Das war bereits während der gut besuchten Vernissage am Sonntagnachmittag zu spüren, mit der das Kulturhaus zugleich sein neues Ausstellungsjahr eröffnete. Charmant von Ringo Effenberger vorgestellt, sprach Regina Plagge über ihre künstlerischen Intentionen und ihre Freude daran, die unterschiedlichen Maltechniken, Farben und Materialien auszuprobieren. Wenn beim Malen die Farben zueinanderfinden, eigene Formen bilden und auf der ursprünglich weißen Leinwand neue Welten entstehen, dann empfindet sie diesen Prozess als ein wundervolles Abenteuer - Magie pur. Mit Vorliebe nutzt sie für ihre Materialmix-Kompositionen Acrylfarben, die mit feinem Seidenpapier, einem Stück übermalter Wellpappe oder den vom Meerwasser glattpolierten Glassplittern überraschend wirken. Wie ihre Kreationen "Eisblume" oder die Wiese mit filigranen Pusteblumen zeigen, gelingt es ihr zugleich, verschiedene Oberflächenstrukturen herauszuarbeiten.

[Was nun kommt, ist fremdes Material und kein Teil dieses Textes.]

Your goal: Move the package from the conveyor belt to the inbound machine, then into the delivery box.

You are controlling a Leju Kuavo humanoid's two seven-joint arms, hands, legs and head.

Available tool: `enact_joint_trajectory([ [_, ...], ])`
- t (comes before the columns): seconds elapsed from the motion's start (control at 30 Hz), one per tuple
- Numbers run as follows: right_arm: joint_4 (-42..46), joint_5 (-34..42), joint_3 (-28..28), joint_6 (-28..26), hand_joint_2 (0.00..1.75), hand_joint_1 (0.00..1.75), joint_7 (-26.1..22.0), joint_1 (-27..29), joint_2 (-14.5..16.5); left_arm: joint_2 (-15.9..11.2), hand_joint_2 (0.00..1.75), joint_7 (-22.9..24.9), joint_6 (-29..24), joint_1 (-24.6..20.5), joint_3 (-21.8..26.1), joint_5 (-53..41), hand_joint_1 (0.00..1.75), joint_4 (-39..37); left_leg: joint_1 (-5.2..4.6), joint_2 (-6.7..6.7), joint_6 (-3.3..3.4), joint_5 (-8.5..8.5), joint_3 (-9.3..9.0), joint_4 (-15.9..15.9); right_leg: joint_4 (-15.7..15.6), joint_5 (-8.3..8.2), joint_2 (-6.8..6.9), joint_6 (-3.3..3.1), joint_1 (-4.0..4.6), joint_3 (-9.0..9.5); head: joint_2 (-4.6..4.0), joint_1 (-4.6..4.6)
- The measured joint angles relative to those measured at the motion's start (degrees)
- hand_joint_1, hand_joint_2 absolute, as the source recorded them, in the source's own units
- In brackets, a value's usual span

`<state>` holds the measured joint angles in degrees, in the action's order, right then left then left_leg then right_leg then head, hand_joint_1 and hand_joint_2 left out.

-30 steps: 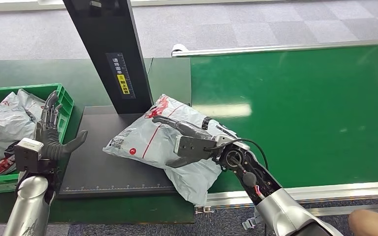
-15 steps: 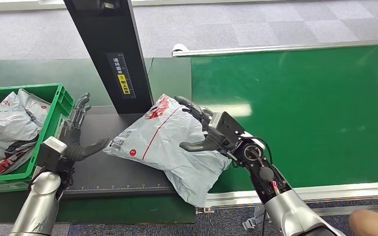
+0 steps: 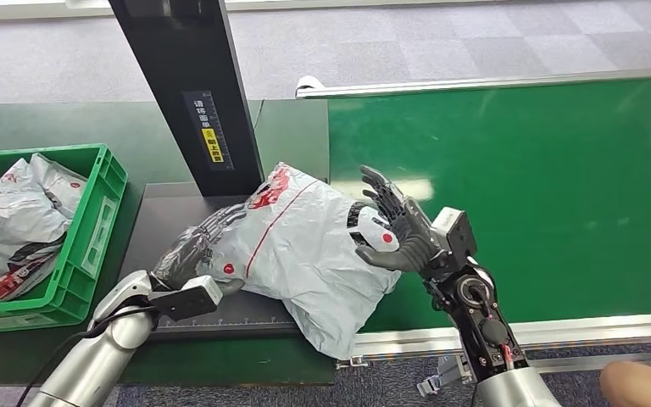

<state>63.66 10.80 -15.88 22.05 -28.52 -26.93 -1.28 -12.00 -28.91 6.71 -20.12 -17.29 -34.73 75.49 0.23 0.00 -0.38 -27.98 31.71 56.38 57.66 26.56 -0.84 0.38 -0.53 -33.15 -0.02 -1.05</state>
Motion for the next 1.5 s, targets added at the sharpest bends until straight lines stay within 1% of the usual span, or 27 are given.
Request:
enact_joint_trajectory([
  [0.13,3.38,0.09,2.5,-0.33,1.75,0.0,-0.34,2.81,-0.41,-1.05,1.75,1.38,0.24,-0.3,-3.36,-2.87,0.0,-1.41,-0.01,0.0,0.0,0.0,0.03,0.0,0.0,0.0,0.0,0.0,-0.01,0.0,0.0,0.01],
  [0.27,6.34,-0.52,4.21,-0.61,1.75,0.0,-0.69,4.71,-0.75,-1.42,1.75,2.26,-0.08,-0.93,-5.48,-4.54,0.0,-2.79,-0.01,0.0,0.01,-0.01,0.03,0.0,-0.01,0.0,0.0,0.0,-0.02,-0.01,0.0,0.01],
  [0.33,8.29,-1.13,4.98,-0.91,1.75,0.0,-1.05,5.75,-0.87,-1.6,1.75,3.03,-1.11,-1.23,-6.44,-6.27,0.0,-3.57,-0.02,0.0,0.01,-0.01,0.03,0.0,-0.01,0.0,0.01,0.0,-0.02,0.0,0.0,0.0],
  [0.47,13.19,-1.53,6.55,-1.27,1.75,0.0,-1.37,7.99,-1.44,-1.87,1.75,4.72,-4.85,-1.6,-8.48,-10.94,0.0,-5.61,-0.01,0.0,0.01,-0.01,0.02,0.0,-0.01,0.0,0.0,0.0,-0.01,0.0,0.0,0.0],
  [0.57,15.6,-1.52,7.43,-1.45,1.75,0.0,-1.4,8.84,-1.75,-1.92,1.75,5.19,-5.78,-2.06,-9.62,-12.26,0.0,-6.89,-0.01,0.01,0.01,-0.01,0.02,0.0,-0.01,0.0,0.0,0.0,-0.01,0.0,0.0,0.0],
  [0.6,16.21,-1.51,7.71,-1.57,1.75,0.0,-1.37,9.03,-1.8,-1.91,1.75,5.23,-5.92,-2.24,-9.92,-12.44,0.14,-7.32,-0.01,0.0,0.01,-0.01,0.02,0.0,-0.01,0.0,0.0,0.0,-0.01,0.0,0.0,0.0],
  [0.7,17.68,-1.49,8.83,-1.89,1.75,0.0,-1.0,9.6,-1.81,-1.69,1.75,4.69,-6.04,-2.72,-10.35,-11.48,1.43,-8.51,-0.01,0.0,0.01,-0.01,0.01,0.0,-0.01,0.0,0.0,0.0,-0.02,0.01,0.0,0.0],
  [0.73,18.13,-1.51,9.25,-1.96,1.75,0.0,-0.86,9.86,-1.8,-1.6,1.75,4.44,-6.03,-2.83,-10.39,-10.8,1.72,-8.81,-0.01,0.0,0.01,-0.01,0.01,0.0,-0.01,0.0,0.01,0.0,-0.02,0.01,0.0,0.01],
  [0.77,18.54,-1.56,9.64,-2.02,1.75,0.0,-0.73,10.15,-1.78,-1.49,1.75,4.27,-6.04,-2.92,-10.42,-10.1,1.75,-9.04,-0.01,0.0,0.01,-0.01,0.02,0.0,-0.01,0.0,0.01,0.0,-0.02,0.01,0.0,0.0],
  [0.9,19.94,-1.76,11.08,-2.22,1.75,0.0,-0.32,11.4,-1.56,-0.88,1.75,3.92,-6.39,-3.09,-10.01,-7.48,1.75,-9.33,-0.01,-0.01,0.01,-0.01,0.02,0.0,-0.01,0.0,0.01,0.0,-0.02,0.01,0.0,0.0],
  [1.07,21.35,-2.47,12.51,-2.43,1.75,0.0,-0.27,12.76,-1.19,-0.43,1.75,3.0,-8.27,-2.98,-8.63,-5.15,1.75,-9.31,-0.01,-0.01,0.01,-0.02,0.03,0.0,-0.01,0.0,0.0,0.0,-0.01,0.01,0.0,0.0],
  [1.5,22.31,-2.63,13.45,-2.5,1.75,0.0,-0.23,13.57,-0.75,0.23,1.75,2.22,-9.21,-2.91,-7.29,-4.07,1.75,-9.29,-0.01,0.0,0.01,-0.02,0.02,0.0,-0.01,0.0,0.0,0.0,-0.01,0.01,0.0,0.0],
])
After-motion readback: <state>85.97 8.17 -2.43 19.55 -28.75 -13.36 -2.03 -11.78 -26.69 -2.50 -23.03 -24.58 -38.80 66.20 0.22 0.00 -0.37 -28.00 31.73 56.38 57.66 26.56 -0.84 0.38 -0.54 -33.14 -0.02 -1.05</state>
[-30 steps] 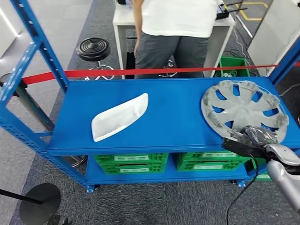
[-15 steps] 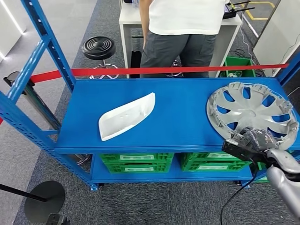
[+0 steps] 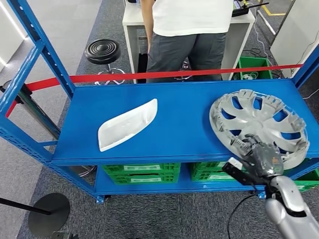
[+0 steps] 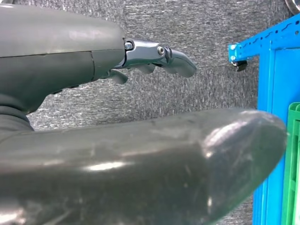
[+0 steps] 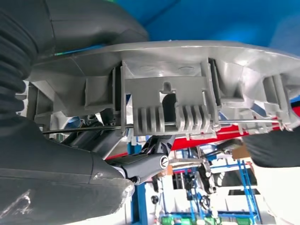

Im Künstlergespräch war auch Interessantes über die berufliche Entwicklung der gebürtigen Dessauerin zu erfahren, die in den 1970er Jahren in Berlin-Karlshorst studierte und seit längerem im kaufmännischen Bereich der Deutschen Bahn arbeitet. Sie hat einen oft anstrengenden Berufsalltag. Umso mehr freut sie sich auf ihr Zuhause in Woltersdorf. Den Wohnort entdeckte sie, wie sie unumwunden verriet, der Liebe wegen. Mit ihrem Mann, dem Fotografen Walter Plagge, verbindet sie auch die künstlerische Entdeckerfreude, beispielsweise auf Reisen. Besonders genießt sie die Stunden im eigenen Atelier, ihrem kreativen Elysium.
Die Bilder, die Interessenten kaufen können, sind bis zum 16. Februar in der Alten Schule, Rudolf-Breitscheid-Straße 27, mittwochs (9-13 Uhr) und donnerstags (18-20 Uhr) zu sehen.